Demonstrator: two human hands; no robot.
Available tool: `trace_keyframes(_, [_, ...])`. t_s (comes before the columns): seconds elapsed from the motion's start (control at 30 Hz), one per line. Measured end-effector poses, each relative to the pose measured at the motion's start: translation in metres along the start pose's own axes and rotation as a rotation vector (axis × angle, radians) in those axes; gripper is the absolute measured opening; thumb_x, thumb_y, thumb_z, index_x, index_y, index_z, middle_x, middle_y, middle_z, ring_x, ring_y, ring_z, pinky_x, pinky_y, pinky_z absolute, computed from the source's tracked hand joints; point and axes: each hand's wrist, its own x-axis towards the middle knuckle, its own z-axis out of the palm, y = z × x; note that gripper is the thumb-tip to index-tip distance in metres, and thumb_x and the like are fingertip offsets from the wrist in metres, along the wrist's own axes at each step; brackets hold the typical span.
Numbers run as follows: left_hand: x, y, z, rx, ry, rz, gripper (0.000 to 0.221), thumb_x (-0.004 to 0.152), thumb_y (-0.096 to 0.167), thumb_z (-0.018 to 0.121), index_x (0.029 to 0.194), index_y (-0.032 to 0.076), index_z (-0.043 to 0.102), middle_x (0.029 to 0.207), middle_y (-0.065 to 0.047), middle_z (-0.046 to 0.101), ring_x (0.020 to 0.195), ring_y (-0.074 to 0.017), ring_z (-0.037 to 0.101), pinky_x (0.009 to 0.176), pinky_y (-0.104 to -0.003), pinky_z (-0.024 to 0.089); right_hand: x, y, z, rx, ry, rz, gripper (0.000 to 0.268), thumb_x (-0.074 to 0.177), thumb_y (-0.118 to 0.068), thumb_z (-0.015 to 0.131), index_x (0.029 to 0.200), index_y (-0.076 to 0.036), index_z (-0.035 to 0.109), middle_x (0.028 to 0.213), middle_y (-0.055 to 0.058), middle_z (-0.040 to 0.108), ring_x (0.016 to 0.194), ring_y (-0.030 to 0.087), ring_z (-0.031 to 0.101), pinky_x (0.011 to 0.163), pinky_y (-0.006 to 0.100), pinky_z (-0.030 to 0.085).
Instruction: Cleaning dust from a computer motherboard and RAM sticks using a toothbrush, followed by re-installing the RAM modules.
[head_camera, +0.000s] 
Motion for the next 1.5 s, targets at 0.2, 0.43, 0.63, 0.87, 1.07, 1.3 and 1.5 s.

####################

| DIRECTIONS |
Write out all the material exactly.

| YOUR SOLUTION |
Demonstrator: two human hands; no robot.
Available tool: `trace_keyframes(_, [_, ...])`. t_s (comes before the columns): seconds elapsed from the motion's start (control at 30 Hz), one per line. Measured end-effector poses, each relative to the pose measured at the motion's start: translation in metres along the start pose's own axes and rotation as a rotation vector (axis × angle, radians) in those axes; gripper is the absolute measured opening; thumb_x, thumb_y, thumb_z, index_x, index_y, index_z, middle_x, middle_y, middle_z, ring_x, ring_y, ring_z, pinky_x, pinky_y, pinky_z absolute, computed from the source's tracked hand joints; point and axes: each hand's wrist, its own x-axis towards the middle knuckle, its own z-axis out of the palm, y = z × x; note that gripper is the thumb-tip to index-tip distance in metres, and thumb_x and the like are fingertip offsets from the wrist in metres, along the wrist's own axes at each step; brackets hold the typical span.
Numbers run as follows: left_hand: x, y, z, rx, ry, rz, gripper (0.000 to 0.221), thumb_x (-0.004 to 0.152), thumb_y (-0.096 to 0.167), thumb_z (-0.018 to 0.121), index_x (0.029 to 0.194), index_y (-0.032 to 0.076), index_z (-0.043 to 0.102), middle_x (0.029 to 0.207), middle_y (-0.065 to 0.047), middle_z (-0.046 to 0.101), ring_x (0.020 to 0.195), ring_y (-0.074 to 0.017), ring_z (-0.037 to 0.101), pinky_x (0.009 to 0.176), pinky_y (-0.104 to -0.003), pinky_z (-0.024 to 0.089); right_hand: x, y, z, rx, ry, rz, gripper (0.000 to 0.268), thumb_x (-0.074 to 0.177), thumb_y (-0.118 to 0.068), thumb_z (-0.015 to 0.131), index_x (0.029 to 0.200), index_y (-0.076 to 0.036), index_z (-0.035 to 0.109), middle_x (0.028 to 0.213), middle_y (-0.055 to 0.058), middle_z (-0.040 to 0.108), ring_x (0.016 to 0.194), ring_y (-0.030 to 0.087), ring_z (-0.031 to 0.101), pinky_x (0.011 to 0.163), pinky_y (-0.006 to 0.100), pinky_z (-0.030 to 0.085).
Instruction: Cleaning dust from a computer motherboard and RAM sticks using a toothbrush, followed by re-installing the RAM modules.
[head_camera, +0.000s] 
Motion for the next 1.5 s, targets at 0.2, 0.43, 0.63, 0.87, 1.07, 1.3 and 1.5 s.

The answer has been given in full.